I've been having issues with losing steps on rapid moves in my programs.  This appears on all axes, and seems to be highly repeatable re-running the offending programs.

Previously this has happened on plunges in Z at the beginning of a program, stepping through the code in single block mode works fine, and this was enough to get me going and move on.

I had a thread milling program this week that calls a sub-routine which was stalling on every traverse in X, so it forced me to spend some more time looking into the issue.

I know that it is not the slides binding.  I can run a program with a different Z offset and see identical behaviour.  Manual jogging rapids and single block rapids both work fine.
This has to be something to do with how Mach3 processes code.

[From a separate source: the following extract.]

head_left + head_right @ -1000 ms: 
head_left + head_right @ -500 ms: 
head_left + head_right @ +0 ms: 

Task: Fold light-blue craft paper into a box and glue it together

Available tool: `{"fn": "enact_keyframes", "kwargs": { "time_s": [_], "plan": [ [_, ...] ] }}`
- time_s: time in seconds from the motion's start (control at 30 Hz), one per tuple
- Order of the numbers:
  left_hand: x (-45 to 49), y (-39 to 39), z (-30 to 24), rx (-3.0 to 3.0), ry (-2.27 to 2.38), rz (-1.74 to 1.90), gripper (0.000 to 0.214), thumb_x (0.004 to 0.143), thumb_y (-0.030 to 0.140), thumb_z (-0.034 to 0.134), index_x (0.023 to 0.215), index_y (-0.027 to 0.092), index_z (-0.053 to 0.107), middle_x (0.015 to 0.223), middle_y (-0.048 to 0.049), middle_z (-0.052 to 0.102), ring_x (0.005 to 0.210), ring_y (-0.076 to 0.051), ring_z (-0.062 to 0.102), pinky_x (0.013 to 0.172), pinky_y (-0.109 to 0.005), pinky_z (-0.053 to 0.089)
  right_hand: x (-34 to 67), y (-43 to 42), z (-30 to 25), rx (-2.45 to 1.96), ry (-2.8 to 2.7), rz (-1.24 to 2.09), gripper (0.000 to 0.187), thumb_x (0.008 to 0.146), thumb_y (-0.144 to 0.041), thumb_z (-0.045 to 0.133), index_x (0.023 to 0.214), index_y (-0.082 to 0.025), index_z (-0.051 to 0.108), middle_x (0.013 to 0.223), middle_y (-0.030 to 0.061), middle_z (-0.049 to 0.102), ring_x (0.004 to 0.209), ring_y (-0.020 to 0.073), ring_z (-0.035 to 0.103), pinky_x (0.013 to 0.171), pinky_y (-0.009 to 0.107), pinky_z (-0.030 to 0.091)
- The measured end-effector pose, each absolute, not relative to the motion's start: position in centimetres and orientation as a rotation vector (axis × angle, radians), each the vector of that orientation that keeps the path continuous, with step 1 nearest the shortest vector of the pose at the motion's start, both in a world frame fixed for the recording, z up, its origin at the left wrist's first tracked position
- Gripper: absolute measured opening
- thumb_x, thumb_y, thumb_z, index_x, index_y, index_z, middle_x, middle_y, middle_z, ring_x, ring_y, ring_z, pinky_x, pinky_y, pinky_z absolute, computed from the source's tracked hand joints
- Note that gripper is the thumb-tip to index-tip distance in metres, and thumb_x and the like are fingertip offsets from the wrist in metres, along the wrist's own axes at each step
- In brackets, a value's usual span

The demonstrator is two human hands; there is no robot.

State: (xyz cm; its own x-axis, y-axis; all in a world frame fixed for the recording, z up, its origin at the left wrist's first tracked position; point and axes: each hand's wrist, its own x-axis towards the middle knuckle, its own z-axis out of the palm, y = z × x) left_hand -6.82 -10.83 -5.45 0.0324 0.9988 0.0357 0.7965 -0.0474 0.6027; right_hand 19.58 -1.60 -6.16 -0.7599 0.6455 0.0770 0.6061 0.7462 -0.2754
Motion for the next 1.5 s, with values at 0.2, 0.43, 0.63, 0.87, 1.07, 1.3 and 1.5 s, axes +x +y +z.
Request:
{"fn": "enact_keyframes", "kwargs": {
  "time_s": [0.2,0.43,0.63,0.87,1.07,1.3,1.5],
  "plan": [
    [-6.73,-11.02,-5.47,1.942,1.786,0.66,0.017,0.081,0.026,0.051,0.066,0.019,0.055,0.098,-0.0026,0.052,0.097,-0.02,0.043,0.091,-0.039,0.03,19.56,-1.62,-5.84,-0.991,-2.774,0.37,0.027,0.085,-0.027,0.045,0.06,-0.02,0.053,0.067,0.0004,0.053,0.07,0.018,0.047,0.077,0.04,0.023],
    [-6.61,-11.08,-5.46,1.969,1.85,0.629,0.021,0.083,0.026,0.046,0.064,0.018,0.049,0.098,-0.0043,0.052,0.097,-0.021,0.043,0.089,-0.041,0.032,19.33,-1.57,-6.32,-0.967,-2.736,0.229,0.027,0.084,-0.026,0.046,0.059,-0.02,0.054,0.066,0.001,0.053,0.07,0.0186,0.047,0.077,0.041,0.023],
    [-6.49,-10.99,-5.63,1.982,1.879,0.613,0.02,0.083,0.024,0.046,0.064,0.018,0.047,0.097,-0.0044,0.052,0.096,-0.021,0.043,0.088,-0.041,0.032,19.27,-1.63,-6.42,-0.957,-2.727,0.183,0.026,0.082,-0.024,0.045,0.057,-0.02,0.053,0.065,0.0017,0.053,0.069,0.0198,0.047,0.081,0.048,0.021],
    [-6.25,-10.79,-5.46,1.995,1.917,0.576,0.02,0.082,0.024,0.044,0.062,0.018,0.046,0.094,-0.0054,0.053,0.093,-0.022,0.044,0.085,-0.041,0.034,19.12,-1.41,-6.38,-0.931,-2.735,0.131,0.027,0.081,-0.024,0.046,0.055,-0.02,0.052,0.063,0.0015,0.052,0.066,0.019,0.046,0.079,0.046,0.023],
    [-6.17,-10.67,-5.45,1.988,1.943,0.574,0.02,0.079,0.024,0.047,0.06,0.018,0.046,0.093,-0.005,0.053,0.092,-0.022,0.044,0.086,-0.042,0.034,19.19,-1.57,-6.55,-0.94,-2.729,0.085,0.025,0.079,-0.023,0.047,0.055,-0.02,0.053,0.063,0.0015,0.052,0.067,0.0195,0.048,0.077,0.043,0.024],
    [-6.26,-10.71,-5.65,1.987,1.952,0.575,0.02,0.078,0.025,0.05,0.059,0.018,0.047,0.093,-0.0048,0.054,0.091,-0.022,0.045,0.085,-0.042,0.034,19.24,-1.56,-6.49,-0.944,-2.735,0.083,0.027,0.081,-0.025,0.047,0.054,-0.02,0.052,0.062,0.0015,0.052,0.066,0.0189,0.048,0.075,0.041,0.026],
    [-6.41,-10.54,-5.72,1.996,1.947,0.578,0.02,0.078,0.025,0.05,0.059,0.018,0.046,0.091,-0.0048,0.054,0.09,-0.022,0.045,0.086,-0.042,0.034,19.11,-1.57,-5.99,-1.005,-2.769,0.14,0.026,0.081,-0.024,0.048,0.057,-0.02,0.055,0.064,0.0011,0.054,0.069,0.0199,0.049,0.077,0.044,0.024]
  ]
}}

I tried all kinds of things with the subroutine to try and find the source of the bug, thinking this is something to do with my code, or the complexity of interpolating the helical moves as it reads ahead.
Eventually I stepped through the entire thread milling program just to get the part off the machine.

Today I've finally got to running a program that mills away webbing between parts in a billet.  I had this stall in Z issue meaning my webs were left intact and rerunning the program gave me the same results.
This prompted me to look more at the read-ahead settings.

Conspicuously, the "( MILLING POCKET )" comment/message that TurboCADCAM puts in the code was 19 lines ahead of the rapid move which stalled.  Changing the read-ahead settings to 10 lines gave me a stall in Z at a different level (convenient coincidence that my cutting passes were 9 lines long and there was a rapid move in Z).
So far, I've not observed this behaviour where a feed-rate move is at the appropriate position in the code, but a global replace of '(' with '%(' to make the headings real comments appears to have fixed the issue.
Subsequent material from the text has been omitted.